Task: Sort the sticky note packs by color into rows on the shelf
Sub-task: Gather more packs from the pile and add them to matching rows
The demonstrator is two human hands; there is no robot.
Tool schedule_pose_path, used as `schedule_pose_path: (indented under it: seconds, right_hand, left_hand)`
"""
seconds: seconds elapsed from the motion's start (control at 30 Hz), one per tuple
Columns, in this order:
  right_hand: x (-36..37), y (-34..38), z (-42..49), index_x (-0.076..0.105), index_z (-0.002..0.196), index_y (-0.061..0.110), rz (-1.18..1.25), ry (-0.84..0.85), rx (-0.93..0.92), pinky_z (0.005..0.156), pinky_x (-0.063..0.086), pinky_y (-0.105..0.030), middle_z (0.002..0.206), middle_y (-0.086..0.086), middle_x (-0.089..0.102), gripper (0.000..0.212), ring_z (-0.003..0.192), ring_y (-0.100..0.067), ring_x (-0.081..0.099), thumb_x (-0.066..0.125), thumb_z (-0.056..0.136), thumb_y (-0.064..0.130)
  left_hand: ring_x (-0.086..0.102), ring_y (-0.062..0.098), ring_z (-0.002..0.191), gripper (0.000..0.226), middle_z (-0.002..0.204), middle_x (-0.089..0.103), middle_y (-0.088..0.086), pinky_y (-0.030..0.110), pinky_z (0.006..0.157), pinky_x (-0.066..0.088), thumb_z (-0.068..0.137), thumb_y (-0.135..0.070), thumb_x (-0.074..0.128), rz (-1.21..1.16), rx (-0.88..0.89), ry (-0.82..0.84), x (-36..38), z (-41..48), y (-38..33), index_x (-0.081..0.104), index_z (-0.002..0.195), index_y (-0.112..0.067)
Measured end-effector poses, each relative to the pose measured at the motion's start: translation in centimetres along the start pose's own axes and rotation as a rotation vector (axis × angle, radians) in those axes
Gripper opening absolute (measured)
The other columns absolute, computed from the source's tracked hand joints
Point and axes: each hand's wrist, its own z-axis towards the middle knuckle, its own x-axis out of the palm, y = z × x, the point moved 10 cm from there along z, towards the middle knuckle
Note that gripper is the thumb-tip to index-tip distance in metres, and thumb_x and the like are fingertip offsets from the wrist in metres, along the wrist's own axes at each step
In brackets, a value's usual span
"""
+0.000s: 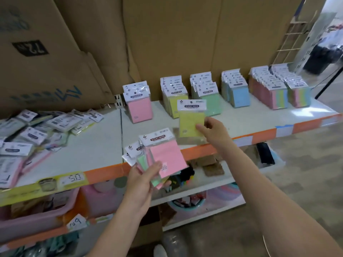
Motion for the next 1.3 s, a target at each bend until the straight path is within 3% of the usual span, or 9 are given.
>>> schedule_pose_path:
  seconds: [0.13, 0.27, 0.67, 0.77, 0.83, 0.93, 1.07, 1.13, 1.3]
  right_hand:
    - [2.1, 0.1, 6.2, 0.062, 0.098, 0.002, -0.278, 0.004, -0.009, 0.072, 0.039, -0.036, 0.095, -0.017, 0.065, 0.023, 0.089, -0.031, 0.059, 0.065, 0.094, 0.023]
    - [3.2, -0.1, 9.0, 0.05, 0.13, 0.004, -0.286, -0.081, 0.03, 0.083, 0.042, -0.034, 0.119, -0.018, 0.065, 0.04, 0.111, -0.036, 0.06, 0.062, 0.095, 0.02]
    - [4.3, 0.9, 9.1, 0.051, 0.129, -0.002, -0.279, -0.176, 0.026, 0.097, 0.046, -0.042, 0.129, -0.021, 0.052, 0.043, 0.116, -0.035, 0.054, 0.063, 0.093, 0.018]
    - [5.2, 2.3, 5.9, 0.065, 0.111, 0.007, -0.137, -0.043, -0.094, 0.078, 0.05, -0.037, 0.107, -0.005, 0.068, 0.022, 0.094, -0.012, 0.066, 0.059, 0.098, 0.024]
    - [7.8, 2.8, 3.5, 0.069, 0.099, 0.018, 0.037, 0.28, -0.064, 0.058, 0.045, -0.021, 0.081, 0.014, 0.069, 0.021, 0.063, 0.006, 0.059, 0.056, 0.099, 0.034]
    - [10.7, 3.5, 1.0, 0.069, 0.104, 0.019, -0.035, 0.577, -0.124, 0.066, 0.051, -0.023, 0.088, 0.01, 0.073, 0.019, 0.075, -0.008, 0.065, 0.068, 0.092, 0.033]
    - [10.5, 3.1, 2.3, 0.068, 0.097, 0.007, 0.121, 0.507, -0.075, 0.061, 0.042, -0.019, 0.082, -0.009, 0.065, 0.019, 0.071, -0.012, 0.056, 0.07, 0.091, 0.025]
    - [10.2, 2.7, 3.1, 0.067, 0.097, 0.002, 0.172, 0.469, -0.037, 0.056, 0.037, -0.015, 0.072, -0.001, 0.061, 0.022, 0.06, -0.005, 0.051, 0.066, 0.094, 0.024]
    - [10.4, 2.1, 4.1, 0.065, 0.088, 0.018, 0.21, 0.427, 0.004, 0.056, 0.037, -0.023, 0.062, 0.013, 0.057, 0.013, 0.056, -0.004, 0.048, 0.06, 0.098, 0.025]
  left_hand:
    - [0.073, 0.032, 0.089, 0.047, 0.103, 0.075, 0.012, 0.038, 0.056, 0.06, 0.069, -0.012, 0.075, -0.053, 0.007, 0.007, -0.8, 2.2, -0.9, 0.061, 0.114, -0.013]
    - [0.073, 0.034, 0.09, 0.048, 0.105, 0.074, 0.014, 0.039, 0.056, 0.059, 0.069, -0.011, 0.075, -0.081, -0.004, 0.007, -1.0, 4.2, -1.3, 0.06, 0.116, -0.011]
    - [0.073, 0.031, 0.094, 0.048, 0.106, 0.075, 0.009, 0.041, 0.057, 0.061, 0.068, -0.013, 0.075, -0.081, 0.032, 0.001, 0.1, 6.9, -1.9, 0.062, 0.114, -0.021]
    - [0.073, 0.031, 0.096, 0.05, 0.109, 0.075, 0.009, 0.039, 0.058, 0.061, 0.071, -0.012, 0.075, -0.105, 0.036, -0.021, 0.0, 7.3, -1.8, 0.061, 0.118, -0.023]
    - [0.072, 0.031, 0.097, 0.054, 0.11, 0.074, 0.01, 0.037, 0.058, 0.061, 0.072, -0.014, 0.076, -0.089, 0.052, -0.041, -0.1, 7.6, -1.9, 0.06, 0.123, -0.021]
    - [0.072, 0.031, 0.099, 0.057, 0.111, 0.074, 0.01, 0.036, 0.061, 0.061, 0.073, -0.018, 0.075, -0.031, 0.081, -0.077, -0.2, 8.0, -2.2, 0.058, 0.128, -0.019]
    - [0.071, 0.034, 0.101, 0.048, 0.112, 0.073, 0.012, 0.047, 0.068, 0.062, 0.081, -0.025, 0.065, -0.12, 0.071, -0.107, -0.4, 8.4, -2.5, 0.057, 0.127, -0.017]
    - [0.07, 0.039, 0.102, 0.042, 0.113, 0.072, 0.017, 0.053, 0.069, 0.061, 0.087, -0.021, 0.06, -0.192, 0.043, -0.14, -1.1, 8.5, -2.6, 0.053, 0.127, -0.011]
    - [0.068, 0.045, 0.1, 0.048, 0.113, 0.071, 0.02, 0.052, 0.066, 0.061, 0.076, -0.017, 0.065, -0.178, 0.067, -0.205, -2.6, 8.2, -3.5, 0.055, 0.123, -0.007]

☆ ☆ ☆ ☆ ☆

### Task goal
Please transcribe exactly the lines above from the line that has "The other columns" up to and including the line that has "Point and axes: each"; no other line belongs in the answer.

### Result
The other columns absolute, computed from the source's tracked hand joints
Point and axes: each hand's wrist, its own z-axis towards the middle knuckle, its own x-axis out of the palm, y = z × x, the point moved 10 cm from there along z, towards the middle knuckle

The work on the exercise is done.